DEV PORT INDEX GID IPv4 VER DEV


n_gids_found=0


4.  The sriov cni configuration is as below and it's the only cni on that node:

{ "name": "mynet", "type": "sriov", "if0": "ens5f0", "ipam": { "type": "host-local", "subnet": "10.55.206.0/24 "rangeStart": "10.55.206.11", "rangeEnd": "10.55.206.19", "routes": [ { "dst": "0.0.0.0/0" } ], "gateway": "10.55.206.1" } }


Besides, I found that all the vhca interface is in `down` status with command `ip a`, and I let them up with command `ifconfig <eth-name> up` manually, but nothing is changed.

Thanks for your help!
paravmellanox commented 6 years ago

Hi @flymark2010, I see the output of ethtool -i eth0.

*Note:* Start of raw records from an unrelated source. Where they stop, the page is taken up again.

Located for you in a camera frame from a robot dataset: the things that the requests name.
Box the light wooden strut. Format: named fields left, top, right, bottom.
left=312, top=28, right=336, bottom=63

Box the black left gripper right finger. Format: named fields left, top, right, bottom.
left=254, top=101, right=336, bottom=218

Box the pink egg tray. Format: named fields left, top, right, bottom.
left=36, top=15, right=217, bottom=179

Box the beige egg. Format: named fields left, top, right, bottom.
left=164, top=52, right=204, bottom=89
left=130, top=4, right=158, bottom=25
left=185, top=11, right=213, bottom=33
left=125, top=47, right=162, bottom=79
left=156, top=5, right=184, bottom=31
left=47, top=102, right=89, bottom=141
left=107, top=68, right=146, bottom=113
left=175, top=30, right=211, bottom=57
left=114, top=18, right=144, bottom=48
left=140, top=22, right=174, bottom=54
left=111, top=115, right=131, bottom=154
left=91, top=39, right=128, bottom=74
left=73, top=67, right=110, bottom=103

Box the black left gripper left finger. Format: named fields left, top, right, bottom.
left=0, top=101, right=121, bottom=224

Driver is veth instead of mlx5.

It indicates that instead of sriov-cni some other cni provided the eth device. You might want to check if you have any other cni config file which is taking priority due to lexical ordering that you faced last time.

flymark2010 commented 6 years ago

I'm sure that the calic cni is disable on that node, and there's only a sriov cni config file in path /etc/cni/net.d. That's why I'm confused.

paravmellanox commented 6 years ago

@flymark2010, veth is certainly not a mlx5 driver. So something went wrong there. you can try to unload veth driver at that host using rmmod veth and see that this interface goes away from the Pod.